Incident Report for Onfido

Postmortem

Summary

During the deployment of our API component on the EU cluster and for 20 minutes thereafter we observed increased latency and timeouts resulting in a partial outage of api.onfido.com from 13:02 GMT to 13:25 GMT on May 10. A configuration change in the release inadvertently reduced the capacity available to serve our traffic volume at the time.

Root Causes

The aforementioned release of our API component contained a change to the rule used to automatically scale the number of servers available that was meant to increase its reactivity and better accommodate spikes in traffic. However, when rolled out, it had the opposite effect of drastically reducing the number of available serving instances to its minimum baseline values (which are configured to support off-hours volumes and not the traffic observed at the time of the deployment).

Although we use a gradual approach with canaries to minimise risk of changes to our production environment, there isn't a practical canary or partial rollout mechanism for auto-scaling changes, which are applied immediately.

The end-to-end tests that are run in our pre-production environment with every new release weren't able to detect the issue: because auto scaling configurations were deemed valid and metric readings correctly measured it didn't cause any test failure.

This particular change set the threshold for auto-scaling to a particular high value whose effect would only be visible through load testing which wasn't performed due to the timing of the merge and deployment.

Timeline

13:02 GMT: Deployment started for the API
13:11 GMT: Monitoring systems alert for increased latency, incident opened
13:23 GMT: After investigation, deployment rolled back
13:25 GMT: Monitoring systems show normal latency ranges

Remedies

Immediate rollback of this change restored server capacity to normal values.

As follow-up actions from this incident, we will harden our deployment pipeline and improve the release process, to include:

Changes to the scaling configurations are subject to load tests in the pre-production environment prior to its release
We are currently working on a project to enable blue/green clusters; this will allow A/B testing of new scaling strategies against the current production configuration.
Consistent components for implementing scaling across applications, reducing the need for independent changes to individual applications.

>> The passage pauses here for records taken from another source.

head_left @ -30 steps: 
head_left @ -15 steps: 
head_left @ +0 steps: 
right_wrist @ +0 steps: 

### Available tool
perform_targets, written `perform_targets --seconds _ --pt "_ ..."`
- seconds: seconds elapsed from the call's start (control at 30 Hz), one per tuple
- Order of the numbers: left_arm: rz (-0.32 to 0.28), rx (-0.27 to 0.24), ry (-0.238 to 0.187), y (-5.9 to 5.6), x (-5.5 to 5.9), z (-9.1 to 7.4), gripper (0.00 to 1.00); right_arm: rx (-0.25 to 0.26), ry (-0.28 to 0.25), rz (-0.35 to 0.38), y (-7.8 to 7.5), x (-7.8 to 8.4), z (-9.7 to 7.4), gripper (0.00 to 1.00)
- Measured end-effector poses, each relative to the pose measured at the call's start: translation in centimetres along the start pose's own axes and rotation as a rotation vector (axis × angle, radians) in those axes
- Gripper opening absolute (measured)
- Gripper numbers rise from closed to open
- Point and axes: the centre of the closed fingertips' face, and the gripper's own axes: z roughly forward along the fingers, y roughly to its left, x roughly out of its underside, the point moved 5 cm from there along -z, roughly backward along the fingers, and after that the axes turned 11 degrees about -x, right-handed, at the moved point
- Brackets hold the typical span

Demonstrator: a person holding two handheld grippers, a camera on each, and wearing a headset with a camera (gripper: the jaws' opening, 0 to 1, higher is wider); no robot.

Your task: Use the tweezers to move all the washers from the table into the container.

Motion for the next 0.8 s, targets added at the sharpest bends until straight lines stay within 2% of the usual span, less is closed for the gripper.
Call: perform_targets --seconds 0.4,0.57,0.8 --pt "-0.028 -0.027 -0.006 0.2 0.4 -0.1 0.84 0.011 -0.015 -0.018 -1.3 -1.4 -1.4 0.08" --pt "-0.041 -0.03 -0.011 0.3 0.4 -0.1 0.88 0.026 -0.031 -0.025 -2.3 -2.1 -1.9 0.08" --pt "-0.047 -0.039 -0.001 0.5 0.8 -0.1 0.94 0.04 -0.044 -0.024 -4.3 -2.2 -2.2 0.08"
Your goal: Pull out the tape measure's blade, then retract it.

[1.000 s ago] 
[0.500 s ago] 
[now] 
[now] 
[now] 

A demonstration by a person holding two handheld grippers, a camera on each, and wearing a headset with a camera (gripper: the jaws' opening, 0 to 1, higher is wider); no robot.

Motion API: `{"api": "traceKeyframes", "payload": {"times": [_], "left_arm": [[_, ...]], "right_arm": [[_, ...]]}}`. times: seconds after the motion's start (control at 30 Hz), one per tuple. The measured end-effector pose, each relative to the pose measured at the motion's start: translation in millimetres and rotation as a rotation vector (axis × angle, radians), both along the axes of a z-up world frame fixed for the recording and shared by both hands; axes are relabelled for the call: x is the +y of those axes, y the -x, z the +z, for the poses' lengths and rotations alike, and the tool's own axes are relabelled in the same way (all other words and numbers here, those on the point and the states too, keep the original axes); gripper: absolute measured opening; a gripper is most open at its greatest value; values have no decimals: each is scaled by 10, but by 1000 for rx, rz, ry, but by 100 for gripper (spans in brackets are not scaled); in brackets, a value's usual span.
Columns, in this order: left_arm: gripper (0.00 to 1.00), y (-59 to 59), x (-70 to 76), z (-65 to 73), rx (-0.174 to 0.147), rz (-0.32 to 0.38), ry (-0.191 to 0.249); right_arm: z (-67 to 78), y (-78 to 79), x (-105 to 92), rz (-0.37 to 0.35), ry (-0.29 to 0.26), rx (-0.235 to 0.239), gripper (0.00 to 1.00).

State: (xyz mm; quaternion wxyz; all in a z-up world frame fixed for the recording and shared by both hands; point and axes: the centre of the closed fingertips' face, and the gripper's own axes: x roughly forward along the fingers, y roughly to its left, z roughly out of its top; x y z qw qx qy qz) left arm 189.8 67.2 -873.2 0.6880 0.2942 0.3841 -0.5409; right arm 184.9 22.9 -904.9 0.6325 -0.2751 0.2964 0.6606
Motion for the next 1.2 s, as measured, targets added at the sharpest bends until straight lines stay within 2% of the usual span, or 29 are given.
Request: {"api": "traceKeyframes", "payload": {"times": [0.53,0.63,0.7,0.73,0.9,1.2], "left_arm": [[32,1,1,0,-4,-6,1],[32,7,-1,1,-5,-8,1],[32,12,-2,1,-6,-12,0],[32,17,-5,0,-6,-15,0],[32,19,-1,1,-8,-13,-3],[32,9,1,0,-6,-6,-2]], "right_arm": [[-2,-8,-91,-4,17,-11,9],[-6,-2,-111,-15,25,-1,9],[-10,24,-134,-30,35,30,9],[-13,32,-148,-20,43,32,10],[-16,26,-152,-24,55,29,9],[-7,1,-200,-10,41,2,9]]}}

Posted Jun 21, 2021 - 12:26 UTC

Resolved

This issue is now resolved.

We take a lot of pride in running a robust, reliable service and we're working hard to make sure this does not happen again. A detailed postmortem will follow once we've concluded our investigation.

Posted May 10, 2021 - 16:06 UTC

Monitoring

We have addressed the issue, and errors on the API have subsided. We will keep monitoring this issue.

Posted May 10, 2021 - 13:25 UTC

Investigating

We're investigating an elevated error rate in accessing our API. We are working hard with our team to solve the issue as fast as possible.

Posted May 10, 2021 - 13:02 UTC

This incident affected: Europe (onfido.com) (API).